Q. What is the IGST rate on minerals and ores in case of interstate supply?

Answer: Currently the IGST rate is the sum of the CGST and SGST/UTGST rate. These values ​​are published and available in the public domain.

Q. Can a buyer obtain a downstream credit to supply minerals from a mine owner for a synthesis system?

Answer: No, the buyer cannot make use of the tax credit paid by the supplier under the settlement scheme, because the person who pays the tax under the settlement scheme cannot issue a tax invoice and collect tax on his supplies.

Q. Will the recipient have to pay reverse tax?

Answer: VAT on the reverse charge mechanism is payable under Section 9(4) of the CGST Act 2017 only in case of purchases from non-registered suppliers. Since the mine owner who pays tax under the offset scheme is registered, recipients do not have to pay GST under the reverse charge mechanism.

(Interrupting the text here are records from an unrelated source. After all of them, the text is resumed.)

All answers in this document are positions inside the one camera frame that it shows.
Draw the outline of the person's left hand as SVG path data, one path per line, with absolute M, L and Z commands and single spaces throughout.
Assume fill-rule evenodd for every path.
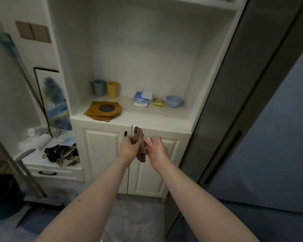
M 139 147 L 130 144 L 128 136 L 126 136 L 121 144 L 117 159 L 120 160 L 126 167 L 129 167 L 133 159 L 136 158 Z

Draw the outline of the person's right hand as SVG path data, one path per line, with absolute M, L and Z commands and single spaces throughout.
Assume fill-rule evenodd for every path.
M 169 162 L 170 156 L 167 147 L 162 142 L 162 138 L 143 137 L 147 149 L 147 156 L 155 171 L 159 172 L 165 163 Z

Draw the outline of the brown cloth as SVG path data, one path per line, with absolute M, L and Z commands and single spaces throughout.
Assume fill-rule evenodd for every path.
M 146 154 L 147 154 L 145 141 L 144 141 L 143 137 L 144 137 L 143 130 L 141 128 L 139 128 L 138 126 L 136 126 L 133 129 L 131 143 L 133 145 L 135 145 L 136 143 L 140 143 L 140 146 L 139 146 L 138 151 L 137 151 L 136 158 L 141 163 L 146 162 Z

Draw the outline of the person's right forearm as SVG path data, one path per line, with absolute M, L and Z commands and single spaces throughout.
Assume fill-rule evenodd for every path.
M 221 202 L 187 177 L 169 158 L 151 158 L 199 242 L 259 242 Z

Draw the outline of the blue tissue pack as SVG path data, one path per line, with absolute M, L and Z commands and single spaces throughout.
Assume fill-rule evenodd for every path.
M 133 104 L 135 106 L 143 106 L 147 107 L 149 105 L 149 101 L 153 98 L 153 92 L 144 90 L 144 91 L 137 91 L 134 96 Z

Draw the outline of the blue bowl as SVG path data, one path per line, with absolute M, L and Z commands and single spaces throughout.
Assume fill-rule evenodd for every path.
M 166 97 L 166 104 L 171 108 L 177 108 L 181 106 L 183 100 L 180 97 L 169 95 Z

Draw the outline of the orange folded cloth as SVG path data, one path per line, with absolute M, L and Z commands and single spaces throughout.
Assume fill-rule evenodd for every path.
M 110 113 L 100 112 L 98 107 L 103 104 L 112 104 L 116 107 L 116 110 Z M 118 102 L 93 101 L 90 107 L 83 114 L 94 120 L 110 122 L 112 119 L 117 118 L 121 114 L 121 110 L 122 108 Z

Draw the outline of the white cabinet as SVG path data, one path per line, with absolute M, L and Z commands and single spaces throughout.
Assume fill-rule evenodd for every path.
M 110 166 L 124 132 L 136 126 L 161 136 L 179 166 L 246 2 L 42 0 L 86 184 Z M 95 96 L 95 79 L 118 82 L 118 97 L 108 90 Z M 144 90 L 153 98 L 135 106 Z M 169 95 L 182 105 L 169 107 Z M 110 122 L 87 117 L 93 101 L 118 102 L 121 114 Z

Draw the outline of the yellow cup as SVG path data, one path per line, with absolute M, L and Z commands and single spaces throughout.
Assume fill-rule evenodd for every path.
M 119 94 L 119 83 L 116 81 L 107 81 L 107 90 L 109 98 L 117 98 Z

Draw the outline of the black bag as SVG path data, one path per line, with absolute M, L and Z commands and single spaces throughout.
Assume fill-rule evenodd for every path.
M 42 158 L 48 158 L 48 160 L 52 163 L 62 163 L 66 160 L 74 162 L 79 158 L 79 154 L 76 145 L 56 145 L 54 147 L 45 148 Z

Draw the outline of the white low drawer unit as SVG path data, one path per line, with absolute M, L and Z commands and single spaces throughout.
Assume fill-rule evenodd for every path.
M 26 165 L 28 170 L 33 175 L 33 177 L 84 182 L 85 178 L 84 178 L 82 166 L 79 161 L 73 166 L 60 167 L 57 163 L 50 162 L 48 158 L 45 159 L 42 158 L 45 148 L 54 147 L 61 142 L 62 139 L 52 139 L 50 142 L 47 143 L 46 146 L 44 146 L 44 148 L 41 151 L 36 150 L 29 156 L 25 157 L 23 159 L 23 163 Z M 38 174 L 39 171 L 44 171 L 45 173 L 57 172 L 57 175 L 56 176 L 39 175 Z

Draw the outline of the framed tree painting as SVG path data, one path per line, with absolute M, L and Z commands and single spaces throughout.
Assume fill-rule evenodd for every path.
M 49 133 L 52 138 L 64 138 L 73 128 L 66 102 L 62 78 L 58 70 L 33 68 L 40 92 Z

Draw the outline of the grey refrigerator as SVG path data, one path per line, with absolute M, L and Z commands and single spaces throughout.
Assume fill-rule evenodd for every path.
M 180 169 L 261 242 L 303 242 L 303 0 L 248 0 Z

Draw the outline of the dark teal bin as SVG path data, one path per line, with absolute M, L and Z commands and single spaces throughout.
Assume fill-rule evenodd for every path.
M 24 206 L 25 194 L 12 174 L 0 174 L 0 221 L 5 220 Z

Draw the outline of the brown wall switch panel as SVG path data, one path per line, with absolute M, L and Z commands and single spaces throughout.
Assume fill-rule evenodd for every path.
M 52 43 L 49 28 L 44 25 L 15 21 L 21 38 L 45 43 Z

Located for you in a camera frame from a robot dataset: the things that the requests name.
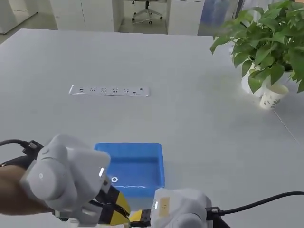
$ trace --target black cable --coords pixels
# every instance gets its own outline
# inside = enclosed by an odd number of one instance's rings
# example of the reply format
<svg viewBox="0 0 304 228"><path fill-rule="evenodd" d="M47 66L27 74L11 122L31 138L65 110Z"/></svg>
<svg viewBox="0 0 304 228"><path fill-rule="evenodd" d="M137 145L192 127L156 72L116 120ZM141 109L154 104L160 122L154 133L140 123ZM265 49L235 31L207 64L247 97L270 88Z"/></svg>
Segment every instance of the black cable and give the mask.
<svg viewBox="0 0 304 228"><path fill-rule="evenodd" d="M0 146L8 145L8 144L19 144L23 148L26 148L28 146L27 141L19 140L19 139L9 139L9 140L4 140L0 142Z"/></svg>
<svg viewBox="0 0 304 228"><path fill-rule="evenodd" d="M273 197L269 197L267 199L260 200L260 201L255 202L255 203L248 204L246 206L239 207L239 208L235 208L235 209L231 209L231 210L222 210L221 213L219 213L219 215L221 216L221 215L228 215L228 214L237 213L237 212L240 212L240 211L248 210L248 209L263 205L265 203L272 202L274 200L278 200L280 198L284 198L284 197L287 197L287 196L297 196L297 195L304 195L304 192L303 191L291 191L291 192L282 193L282 194L279 194L279 195L276 195L276 196L273 196Z"/></svg>
<svg viewBox="0 0 304 228"><path fill-rule="evenodd" d="M221 210L217 207L206 208L206 210L207 210L207 220L211 221L216 216L224 216L224 215L228 215L228 214L234 214L234 213L237 213L237 212L241 212L241 211L244 211L244 210L248 210L248 209L263 205L265 203L272 202L274 200L278 200L278 199L283 198L283 197L296 196L296 195L304 195L304 192L303 191L290 191L290 192L286 192L286 193L282 193L282 194L279 194L279 195L276 195L276 196L272 196L272 197L269 197L267 199L263 199L263 200L260 200L258 202L251 203L251 204L239 207L239 208L234 208L234 209L231 209L231 210Z"/></svg>

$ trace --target yellow label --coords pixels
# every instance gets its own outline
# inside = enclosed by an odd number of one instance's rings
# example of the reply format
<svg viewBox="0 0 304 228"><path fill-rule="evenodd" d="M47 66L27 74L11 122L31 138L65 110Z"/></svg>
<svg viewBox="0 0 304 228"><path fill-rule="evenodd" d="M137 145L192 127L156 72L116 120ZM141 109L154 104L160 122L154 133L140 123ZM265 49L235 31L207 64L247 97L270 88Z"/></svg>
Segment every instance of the yellow label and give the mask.
<svg viewBox="0 0 304 228"><path fill-rule="evenodd" d="M170 197L161 198L159 202L159 216L166 217L169 216L170 210Z"/></svg>

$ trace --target white cabinet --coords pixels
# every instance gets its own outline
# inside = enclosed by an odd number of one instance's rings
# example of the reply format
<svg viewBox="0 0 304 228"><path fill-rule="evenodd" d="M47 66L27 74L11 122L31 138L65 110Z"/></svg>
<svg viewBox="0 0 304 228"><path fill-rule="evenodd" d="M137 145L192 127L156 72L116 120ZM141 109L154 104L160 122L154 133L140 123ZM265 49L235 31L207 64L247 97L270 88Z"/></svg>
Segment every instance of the white cabinet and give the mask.
<svg viewBox="0 0 304 228"><path fill-rule="evenodd" d="M50 0L59 30L117 32L124 18L122 0Z"/></svg>
<svg viewBox="0 0 304 228"><path fill-rule="evenodd" d="M81 0L51 0L59 30L85 30Z"/></svg>
<svg viewBox="0 0 304 228"><path fill-rule="evenodd" d="M7 33L37 12L36 0L0 0L0 33Z"/></svg>
<svg viewBox="0 0 304 228"><path fill-rule="evenodd" d="M200 26L203 7L203 1L172 0L168 35L196 36Z"/></svg>

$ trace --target paper cup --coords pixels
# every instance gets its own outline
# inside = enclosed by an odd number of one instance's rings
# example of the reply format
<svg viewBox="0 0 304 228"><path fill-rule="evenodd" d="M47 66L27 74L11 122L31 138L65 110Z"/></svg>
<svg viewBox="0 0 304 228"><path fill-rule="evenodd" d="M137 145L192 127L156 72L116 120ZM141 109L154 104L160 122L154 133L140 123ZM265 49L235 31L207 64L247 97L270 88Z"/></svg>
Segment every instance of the paper cup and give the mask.
<svg viewBox="0 0 304 228"><path fill-rule="evenodd" d="M268 85L263 93L260 106L267 110L275 109L281 99L288 94L289 90L281 84Z"/></svg>

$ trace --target led light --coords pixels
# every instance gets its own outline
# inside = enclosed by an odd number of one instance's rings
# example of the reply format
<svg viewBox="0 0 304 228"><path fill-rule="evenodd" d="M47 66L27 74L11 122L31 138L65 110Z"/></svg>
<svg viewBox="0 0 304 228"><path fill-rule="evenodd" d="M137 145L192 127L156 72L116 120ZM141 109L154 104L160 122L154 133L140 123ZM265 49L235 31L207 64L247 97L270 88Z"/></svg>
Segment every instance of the led light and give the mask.
<svg viewBox="0 0 304 228"><path fill-rule="evenodd" d="M100 169L100 172L99 172L99 176L100 176L100 177L103 175L104 170L105 170L104 168L101 168L101 169Z"/></svg>

Q. What are the threshold and conditions when a small owner/mining lease holder under a compounding scheme needs to migrate to the full GST system?

Answer: Pursuant to Section 10(3) of the CGST Act 2017, the option granted by a small owner/mining lease holder will lapse from the day his total turnover during the year exceeds Rs. 75 lakhs. For details of other conditions, you can consult Section 10 of the CGST Law, 2017 and the rules contained therein.

Q. Is reporting and compliance easier in a complex system?

Answer: Yes, filing and compliance with the return is easier in the billing system. A registrant has to file only one return per quarter on Form GSTR-4.

Q. Will the basic GST exemption limit apply to the microscopic segment of mining?

Answer: Yes, basic exemption limit of Rs. 20 lakh (Rs.10 lakh in case of special category states) applicable to small and minor portions even in mining. However, a person who is engaged in dutiable supplies and who has a total annual turnover (more than Rs 20 lakhs in any non-special category state) will need to obtain GST registration. Regular taxpayers must submit the application monthly and taxpayers registered in the accounting system quarterly.

Q. What is total traffic?

Answer: Pursuant to Section 2(6) of the CGST Act 2017, "total turnover" means the total value of all taxable supplies (excluding the value of incoming supplies on which an individual pays sales tax). reverse charge basis); excludes supplies, export of goods or services or both and inter-state supplies by persons having the same permanent account number, calculated on an all-India basis, but excluding central tax, state tax, tax of the territory of the Union, the integrated tax and the levy.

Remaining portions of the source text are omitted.